What is needed:
Begin at the line containing "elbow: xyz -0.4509" in the data below and go on through the line containing "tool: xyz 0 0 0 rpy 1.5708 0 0", repeating each line exactly; include both ends and no other line.

Available records:
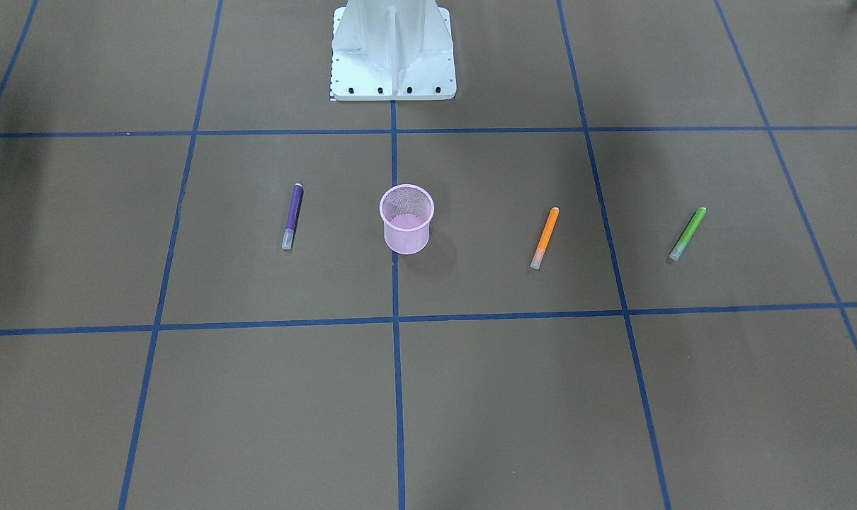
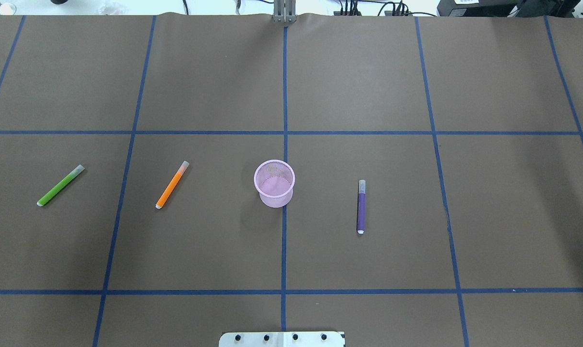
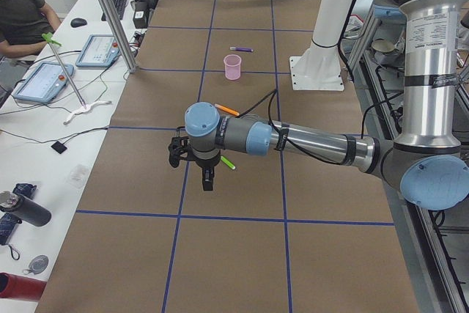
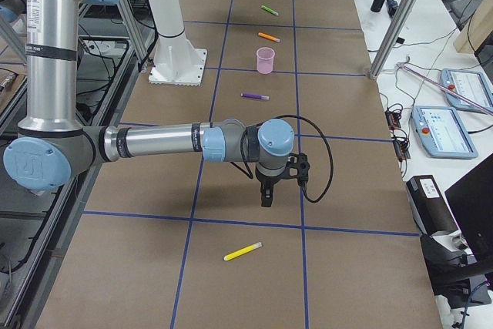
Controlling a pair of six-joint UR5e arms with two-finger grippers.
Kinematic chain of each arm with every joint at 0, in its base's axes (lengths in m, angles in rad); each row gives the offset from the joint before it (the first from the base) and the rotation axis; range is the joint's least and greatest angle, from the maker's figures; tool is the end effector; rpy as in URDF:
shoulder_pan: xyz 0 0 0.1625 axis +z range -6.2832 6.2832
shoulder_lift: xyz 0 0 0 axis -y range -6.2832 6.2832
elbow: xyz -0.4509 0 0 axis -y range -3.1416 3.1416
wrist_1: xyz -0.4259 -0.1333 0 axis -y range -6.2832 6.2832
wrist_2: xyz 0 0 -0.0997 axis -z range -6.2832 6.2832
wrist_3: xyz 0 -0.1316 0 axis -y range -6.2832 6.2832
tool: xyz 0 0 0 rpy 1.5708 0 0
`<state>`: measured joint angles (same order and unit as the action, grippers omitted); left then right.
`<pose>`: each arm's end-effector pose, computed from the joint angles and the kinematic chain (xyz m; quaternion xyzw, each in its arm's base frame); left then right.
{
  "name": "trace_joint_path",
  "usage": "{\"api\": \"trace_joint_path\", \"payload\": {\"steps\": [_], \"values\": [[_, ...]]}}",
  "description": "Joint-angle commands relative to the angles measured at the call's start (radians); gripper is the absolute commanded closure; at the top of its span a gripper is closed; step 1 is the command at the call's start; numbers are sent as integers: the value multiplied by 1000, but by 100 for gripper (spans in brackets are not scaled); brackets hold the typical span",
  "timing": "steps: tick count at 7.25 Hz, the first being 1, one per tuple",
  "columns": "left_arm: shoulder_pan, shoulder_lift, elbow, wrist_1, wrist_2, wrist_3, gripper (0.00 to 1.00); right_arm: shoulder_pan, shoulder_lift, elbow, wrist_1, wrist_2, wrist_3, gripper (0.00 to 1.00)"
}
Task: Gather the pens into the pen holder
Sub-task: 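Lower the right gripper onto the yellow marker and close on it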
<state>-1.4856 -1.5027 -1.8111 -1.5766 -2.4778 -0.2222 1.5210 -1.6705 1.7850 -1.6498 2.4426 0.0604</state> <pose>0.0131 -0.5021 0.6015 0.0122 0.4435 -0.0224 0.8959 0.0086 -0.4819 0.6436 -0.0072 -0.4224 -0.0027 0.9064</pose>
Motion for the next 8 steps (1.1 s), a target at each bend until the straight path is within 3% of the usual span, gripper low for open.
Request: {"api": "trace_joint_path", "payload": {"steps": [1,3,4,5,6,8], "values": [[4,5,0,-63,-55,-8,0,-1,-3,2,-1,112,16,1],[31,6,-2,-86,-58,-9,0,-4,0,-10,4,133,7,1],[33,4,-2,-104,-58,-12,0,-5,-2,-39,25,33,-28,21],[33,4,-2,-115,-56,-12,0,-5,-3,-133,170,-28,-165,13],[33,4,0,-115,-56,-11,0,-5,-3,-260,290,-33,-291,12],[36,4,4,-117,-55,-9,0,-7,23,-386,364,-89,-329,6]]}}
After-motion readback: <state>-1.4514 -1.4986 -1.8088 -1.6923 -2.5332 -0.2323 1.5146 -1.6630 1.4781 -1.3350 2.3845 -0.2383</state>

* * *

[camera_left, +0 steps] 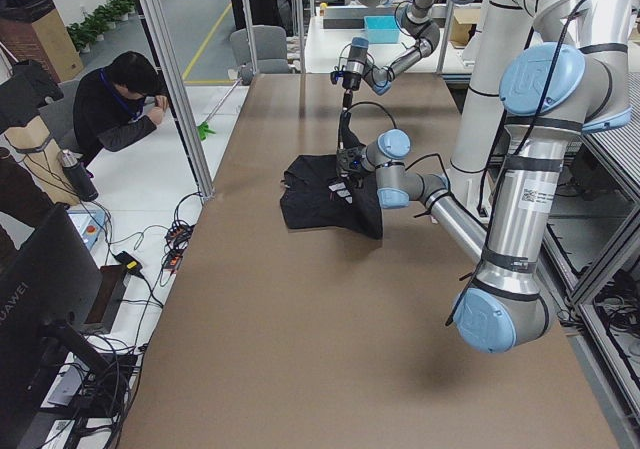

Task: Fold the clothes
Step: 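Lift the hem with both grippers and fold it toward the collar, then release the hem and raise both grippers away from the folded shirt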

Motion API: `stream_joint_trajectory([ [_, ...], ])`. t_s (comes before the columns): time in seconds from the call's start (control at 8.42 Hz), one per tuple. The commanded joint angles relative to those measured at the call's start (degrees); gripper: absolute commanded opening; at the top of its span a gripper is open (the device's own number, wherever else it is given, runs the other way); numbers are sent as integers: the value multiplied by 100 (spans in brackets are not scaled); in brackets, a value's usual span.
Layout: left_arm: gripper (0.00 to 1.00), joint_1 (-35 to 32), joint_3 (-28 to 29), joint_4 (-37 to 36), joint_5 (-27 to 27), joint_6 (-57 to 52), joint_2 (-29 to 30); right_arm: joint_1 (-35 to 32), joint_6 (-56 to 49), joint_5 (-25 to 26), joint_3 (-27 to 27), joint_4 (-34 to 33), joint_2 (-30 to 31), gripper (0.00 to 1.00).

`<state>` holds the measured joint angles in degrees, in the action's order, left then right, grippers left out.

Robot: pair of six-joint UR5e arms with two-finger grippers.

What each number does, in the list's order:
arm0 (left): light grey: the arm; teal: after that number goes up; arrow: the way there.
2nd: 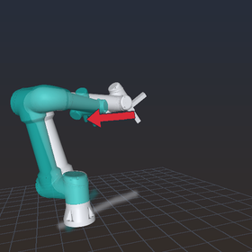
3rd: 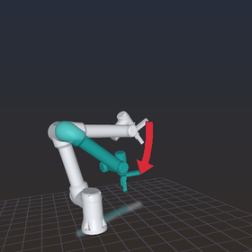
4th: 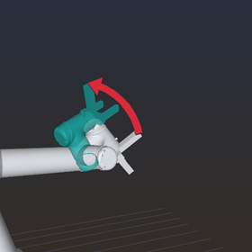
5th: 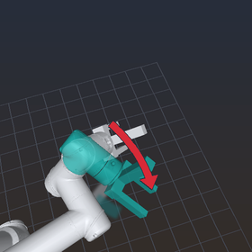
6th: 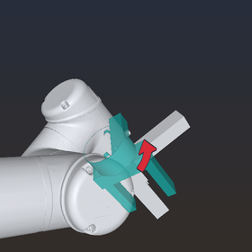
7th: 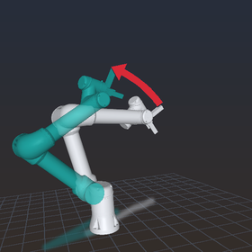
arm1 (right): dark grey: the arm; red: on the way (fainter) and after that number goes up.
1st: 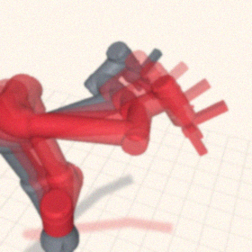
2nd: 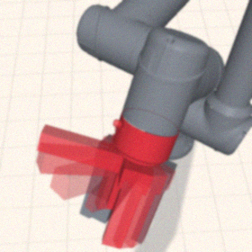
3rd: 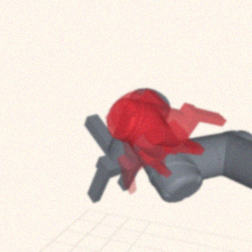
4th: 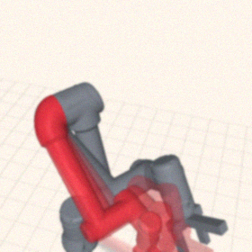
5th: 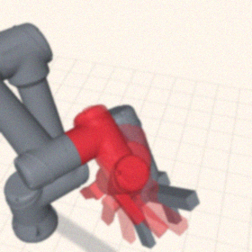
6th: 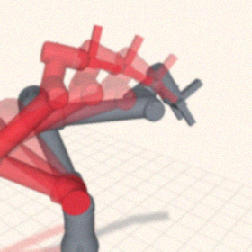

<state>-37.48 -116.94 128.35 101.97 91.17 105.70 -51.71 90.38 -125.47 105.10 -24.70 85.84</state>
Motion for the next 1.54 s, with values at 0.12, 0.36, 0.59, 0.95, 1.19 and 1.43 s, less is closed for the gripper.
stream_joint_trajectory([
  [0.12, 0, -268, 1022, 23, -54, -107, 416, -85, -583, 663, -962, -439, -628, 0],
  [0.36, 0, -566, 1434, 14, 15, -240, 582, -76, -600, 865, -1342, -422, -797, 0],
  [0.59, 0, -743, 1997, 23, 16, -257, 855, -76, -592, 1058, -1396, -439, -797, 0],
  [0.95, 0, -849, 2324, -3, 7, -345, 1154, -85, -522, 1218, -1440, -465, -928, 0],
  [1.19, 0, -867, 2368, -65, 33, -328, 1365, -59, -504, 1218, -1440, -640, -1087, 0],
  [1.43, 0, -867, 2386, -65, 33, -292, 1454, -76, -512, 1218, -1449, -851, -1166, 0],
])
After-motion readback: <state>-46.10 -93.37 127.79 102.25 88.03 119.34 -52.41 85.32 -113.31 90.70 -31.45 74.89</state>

Finished task:
elbow: xyz -0.4509 0 0 axis -y range -3.1416 3.1416
wrist_1: xyz -0.4259 -0.1333 0 axis -y range -6.2832 6.2832
wrist_2: xyz 0 0 -0.0997 axis -z range -6.2832 6.2832
wrist_3: xyz 0 -0.1316 0 axis -y range -6.2832 6.2832
tool: xyz 0 0 0 rpy 1.5708 0 0

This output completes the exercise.